DATASET.
================

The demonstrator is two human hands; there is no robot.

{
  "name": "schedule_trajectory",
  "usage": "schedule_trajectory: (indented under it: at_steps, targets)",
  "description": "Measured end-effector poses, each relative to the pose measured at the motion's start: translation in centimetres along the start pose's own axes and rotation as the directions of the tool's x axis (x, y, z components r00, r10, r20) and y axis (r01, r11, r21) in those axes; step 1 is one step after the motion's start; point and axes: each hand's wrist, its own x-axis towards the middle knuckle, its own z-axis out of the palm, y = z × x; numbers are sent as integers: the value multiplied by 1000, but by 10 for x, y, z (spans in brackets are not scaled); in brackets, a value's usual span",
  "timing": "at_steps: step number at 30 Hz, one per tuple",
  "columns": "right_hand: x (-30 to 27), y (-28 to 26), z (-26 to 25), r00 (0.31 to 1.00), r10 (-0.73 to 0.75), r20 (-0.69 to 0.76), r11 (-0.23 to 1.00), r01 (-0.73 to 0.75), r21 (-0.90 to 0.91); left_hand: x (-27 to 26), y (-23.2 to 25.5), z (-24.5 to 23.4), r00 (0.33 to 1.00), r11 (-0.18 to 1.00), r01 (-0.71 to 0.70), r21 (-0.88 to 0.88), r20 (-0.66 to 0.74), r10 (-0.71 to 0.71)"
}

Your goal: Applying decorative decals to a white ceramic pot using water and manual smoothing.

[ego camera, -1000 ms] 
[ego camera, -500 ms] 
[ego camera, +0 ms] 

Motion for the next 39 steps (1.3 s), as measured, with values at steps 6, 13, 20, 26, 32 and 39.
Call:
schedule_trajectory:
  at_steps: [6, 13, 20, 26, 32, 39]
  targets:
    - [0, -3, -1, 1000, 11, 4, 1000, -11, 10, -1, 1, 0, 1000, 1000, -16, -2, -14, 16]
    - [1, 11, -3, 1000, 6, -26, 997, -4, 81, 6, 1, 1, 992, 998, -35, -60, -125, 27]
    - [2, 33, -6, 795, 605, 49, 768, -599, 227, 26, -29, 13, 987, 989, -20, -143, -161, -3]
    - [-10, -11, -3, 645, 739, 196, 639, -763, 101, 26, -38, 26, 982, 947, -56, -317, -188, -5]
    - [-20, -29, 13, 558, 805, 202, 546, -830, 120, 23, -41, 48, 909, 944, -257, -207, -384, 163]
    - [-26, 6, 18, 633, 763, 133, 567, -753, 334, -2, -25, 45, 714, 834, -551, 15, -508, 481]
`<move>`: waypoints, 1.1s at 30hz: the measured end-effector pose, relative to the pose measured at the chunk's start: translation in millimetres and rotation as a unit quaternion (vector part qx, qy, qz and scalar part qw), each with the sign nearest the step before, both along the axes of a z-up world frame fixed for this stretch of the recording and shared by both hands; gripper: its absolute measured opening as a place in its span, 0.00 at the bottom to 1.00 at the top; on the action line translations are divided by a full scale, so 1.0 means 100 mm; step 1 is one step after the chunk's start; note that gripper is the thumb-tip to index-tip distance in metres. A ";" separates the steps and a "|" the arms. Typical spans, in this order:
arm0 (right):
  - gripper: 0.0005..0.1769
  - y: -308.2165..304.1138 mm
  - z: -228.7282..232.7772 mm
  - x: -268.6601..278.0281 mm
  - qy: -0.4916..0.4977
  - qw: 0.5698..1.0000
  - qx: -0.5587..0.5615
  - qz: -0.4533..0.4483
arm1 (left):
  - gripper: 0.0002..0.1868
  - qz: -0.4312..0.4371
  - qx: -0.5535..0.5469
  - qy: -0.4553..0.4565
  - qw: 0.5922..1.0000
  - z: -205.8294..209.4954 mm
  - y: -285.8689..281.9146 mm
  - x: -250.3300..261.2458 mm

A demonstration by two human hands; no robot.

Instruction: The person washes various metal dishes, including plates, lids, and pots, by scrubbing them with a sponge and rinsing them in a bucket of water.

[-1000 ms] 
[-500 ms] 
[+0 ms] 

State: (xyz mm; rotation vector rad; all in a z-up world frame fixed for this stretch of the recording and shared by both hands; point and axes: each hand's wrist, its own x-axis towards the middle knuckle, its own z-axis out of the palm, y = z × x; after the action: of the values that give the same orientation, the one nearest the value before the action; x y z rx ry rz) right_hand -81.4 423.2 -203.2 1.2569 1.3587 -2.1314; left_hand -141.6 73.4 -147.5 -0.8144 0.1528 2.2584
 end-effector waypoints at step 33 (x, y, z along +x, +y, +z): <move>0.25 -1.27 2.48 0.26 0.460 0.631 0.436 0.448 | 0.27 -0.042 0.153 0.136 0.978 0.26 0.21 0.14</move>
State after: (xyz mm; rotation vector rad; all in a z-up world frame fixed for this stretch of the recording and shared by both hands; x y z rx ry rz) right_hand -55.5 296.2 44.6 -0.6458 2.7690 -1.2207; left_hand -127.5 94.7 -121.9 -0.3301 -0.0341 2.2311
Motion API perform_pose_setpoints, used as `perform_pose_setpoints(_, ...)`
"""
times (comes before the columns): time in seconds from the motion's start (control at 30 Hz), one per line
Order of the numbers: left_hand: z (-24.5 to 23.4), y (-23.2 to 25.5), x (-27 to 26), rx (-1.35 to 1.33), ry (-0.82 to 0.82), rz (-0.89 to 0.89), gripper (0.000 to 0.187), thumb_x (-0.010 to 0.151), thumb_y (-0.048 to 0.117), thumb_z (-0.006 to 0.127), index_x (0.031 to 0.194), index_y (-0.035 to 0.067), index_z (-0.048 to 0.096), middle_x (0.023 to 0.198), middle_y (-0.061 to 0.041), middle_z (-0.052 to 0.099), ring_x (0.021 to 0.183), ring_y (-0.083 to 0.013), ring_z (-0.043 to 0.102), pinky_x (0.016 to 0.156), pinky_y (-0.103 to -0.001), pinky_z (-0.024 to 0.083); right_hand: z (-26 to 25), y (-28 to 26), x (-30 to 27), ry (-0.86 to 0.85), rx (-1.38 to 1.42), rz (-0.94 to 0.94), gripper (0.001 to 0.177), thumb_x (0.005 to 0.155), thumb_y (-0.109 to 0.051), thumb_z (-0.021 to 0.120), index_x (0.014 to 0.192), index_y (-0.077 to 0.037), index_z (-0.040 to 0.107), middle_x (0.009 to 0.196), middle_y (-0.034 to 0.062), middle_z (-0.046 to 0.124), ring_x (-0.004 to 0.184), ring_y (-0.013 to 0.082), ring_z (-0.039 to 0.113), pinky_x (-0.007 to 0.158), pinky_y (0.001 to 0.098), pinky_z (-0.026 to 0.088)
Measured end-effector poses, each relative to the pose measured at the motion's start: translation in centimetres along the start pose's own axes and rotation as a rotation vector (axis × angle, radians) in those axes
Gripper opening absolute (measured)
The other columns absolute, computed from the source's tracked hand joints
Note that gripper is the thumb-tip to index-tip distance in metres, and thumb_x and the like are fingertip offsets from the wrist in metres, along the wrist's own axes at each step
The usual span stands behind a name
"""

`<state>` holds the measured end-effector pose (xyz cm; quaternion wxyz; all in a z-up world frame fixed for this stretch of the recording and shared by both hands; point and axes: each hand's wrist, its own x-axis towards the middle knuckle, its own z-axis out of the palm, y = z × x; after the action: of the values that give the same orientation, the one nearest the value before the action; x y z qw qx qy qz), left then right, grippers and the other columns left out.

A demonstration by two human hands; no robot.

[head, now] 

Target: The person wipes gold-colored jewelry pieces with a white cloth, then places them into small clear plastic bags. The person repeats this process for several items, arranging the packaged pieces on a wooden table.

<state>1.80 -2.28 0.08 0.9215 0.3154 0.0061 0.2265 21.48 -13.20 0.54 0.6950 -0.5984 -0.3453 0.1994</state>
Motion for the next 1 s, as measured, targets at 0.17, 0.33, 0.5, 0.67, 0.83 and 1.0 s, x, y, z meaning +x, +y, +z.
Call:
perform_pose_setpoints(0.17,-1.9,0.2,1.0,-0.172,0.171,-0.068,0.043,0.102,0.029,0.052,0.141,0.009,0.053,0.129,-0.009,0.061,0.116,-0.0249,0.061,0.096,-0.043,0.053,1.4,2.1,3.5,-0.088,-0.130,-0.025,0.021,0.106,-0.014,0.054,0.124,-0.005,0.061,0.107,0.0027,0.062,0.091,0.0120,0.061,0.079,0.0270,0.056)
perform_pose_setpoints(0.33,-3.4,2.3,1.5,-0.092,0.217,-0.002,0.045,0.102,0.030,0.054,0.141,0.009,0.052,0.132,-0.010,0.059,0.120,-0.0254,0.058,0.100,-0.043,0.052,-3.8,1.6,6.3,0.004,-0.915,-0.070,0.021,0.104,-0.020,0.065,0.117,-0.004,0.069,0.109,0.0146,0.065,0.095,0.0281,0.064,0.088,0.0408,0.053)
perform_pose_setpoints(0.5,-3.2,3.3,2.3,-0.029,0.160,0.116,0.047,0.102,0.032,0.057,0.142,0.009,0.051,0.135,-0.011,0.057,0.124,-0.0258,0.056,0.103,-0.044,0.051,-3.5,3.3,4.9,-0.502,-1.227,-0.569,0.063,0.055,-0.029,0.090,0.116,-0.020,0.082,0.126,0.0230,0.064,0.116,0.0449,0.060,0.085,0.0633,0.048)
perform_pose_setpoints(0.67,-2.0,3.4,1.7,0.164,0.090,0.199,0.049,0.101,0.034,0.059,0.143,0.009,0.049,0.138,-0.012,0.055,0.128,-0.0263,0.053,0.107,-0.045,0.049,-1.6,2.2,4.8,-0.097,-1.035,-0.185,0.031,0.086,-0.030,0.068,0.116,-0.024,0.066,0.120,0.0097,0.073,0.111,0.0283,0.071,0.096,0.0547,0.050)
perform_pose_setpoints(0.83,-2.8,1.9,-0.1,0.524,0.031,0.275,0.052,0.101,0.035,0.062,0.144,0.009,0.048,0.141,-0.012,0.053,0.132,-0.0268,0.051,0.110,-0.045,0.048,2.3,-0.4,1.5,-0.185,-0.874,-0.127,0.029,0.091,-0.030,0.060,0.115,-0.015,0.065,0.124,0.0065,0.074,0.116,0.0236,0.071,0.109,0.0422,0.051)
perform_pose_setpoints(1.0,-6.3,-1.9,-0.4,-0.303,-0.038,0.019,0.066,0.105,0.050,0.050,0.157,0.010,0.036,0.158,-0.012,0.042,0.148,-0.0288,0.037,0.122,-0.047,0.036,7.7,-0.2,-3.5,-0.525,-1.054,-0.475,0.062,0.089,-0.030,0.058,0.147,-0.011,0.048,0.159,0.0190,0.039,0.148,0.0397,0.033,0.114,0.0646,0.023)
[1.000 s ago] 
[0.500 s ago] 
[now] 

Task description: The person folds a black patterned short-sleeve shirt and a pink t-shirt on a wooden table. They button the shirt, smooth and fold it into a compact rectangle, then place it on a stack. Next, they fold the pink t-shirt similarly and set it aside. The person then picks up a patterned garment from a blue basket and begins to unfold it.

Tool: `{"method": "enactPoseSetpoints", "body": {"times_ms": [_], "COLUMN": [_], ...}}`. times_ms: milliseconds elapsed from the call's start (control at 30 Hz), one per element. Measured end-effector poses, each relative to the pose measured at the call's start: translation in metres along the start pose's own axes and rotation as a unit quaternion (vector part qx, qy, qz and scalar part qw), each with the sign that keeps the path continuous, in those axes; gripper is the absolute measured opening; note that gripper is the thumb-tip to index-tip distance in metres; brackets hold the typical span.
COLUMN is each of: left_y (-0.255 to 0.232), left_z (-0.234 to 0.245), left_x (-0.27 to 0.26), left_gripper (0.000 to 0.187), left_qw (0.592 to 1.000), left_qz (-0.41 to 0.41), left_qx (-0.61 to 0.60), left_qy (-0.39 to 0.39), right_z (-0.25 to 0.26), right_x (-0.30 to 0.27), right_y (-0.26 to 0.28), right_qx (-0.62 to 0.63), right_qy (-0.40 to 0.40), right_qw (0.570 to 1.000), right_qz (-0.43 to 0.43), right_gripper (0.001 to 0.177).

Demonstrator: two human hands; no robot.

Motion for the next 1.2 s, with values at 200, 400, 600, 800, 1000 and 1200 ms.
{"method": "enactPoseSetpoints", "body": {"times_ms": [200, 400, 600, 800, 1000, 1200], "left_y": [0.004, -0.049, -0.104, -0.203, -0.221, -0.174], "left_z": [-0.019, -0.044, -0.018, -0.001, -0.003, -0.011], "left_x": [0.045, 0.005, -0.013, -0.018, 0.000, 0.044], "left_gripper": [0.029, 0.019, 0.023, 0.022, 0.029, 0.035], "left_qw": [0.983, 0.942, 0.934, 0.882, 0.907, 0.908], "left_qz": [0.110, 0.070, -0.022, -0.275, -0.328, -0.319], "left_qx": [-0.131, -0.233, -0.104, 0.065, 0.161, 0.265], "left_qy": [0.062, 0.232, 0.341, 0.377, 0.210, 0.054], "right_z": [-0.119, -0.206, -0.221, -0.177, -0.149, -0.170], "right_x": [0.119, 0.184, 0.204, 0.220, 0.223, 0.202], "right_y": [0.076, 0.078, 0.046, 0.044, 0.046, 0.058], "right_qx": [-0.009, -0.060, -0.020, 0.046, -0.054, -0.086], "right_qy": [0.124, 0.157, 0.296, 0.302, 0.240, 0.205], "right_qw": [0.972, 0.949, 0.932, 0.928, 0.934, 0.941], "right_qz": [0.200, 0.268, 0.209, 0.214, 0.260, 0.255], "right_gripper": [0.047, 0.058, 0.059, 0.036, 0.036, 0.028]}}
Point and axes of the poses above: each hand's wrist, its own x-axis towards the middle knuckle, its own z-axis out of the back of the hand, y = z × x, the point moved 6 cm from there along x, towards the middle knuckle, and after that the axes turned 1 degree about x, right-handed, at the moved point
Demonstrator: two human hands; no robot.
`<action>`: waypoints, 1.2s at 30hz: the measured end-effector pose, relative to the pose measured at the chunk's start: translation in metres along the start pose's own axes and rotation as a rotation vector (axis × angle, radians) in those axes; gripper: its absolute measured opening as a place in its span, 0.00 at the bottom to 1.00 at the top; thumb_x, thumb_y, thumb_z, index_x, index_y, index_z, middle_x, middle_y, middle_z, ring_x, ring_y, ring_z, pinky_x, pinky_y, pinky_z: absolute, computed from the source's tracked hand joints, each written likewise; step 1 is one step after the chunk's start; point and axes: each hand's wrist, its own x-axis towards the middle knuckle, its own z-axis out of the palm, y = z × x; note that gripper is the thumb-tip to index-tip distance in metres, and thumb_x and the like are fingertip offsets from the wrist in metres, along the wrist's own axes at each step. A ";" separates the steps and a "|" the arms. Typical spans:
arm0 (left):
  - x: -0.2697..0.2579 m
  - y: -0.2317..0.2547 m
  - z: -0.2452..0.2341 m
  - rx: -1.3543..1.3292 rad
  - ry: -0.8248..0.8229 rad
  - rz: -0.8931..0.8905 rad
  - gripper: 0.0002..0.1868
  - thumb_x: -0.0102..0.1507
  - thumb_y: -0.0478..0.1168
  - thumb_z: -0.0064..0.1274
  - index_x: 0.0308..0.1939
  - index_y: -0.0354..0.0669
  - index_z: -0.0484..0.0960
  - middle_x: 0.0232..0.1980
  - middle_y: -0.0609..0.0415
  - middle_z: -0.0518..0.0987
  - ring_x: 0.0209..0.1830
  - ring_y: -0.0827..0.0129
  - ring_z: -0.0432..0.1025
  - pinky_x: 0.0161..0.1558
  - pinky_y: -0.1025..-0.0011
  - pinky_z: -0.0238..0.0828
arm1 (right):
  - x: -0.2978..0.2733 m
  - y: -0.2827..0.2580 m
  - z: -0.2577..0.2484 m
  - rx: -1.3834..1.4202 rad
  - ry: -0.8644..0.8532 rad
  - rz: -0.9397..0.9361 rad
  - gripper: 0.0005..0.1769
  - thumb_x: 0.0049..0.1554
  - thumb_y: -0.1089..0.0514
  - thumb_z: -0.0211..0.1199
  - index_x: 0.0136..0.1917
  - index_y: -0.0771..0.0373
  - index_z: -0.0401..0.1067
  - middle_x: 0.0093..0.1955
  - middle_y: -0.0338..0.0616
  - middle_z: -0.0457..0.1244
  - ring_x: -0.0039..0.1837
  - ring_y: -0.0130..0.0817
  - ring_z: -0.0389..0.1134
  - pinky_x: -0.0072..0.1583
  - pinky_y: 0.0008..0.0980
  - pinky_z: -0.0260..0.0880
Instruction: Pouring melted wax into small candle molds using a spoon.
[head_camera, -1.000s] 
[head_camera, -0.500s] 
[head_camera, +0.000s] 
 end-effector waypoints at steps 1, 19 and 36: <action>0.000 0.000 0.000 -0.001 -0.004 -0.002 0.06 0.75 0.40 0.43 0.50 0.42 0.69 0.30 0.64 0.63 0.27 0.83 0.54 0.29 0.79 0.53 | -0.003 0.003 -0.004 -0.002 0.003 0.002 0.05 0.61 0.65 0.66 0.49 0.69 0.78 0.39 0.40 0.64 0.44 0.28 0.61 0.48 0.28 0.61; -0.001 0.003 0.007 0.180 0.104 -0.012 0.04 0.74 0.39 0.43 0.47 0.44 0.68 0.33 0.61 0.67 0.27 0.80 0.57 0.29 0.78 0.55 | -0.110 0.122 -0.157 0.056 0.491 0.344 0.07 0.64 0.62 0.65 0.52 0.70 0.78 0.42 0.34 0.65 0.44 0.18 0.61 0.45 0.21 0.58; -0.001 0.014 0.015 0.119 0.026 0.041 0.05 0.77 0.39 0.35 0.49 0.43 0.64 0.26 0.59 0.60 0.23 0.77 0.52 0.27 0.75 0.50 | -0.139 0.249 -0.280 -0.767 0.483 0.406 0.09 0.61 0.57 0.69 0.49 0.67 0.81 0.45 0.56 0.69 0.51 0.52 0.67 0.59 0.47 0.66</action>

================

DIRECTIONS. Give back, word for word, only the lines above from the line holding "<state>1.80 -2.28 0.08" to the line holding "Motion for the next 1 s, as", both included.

OUTPUT BELOW.
<state>1.80 -2.28 0.08 0.9215 0.3154 0.0061 0.2265 21.48 -13.20 0.54 0.6950 -0.5984 -0.3453 0.1994</state>
Motion for the next 1 s, as measured, targets at 0.17, 0.33, 0.5, 0.67, 0.83 and 1.0 s, x, y, z meaning +x, +y, +z.

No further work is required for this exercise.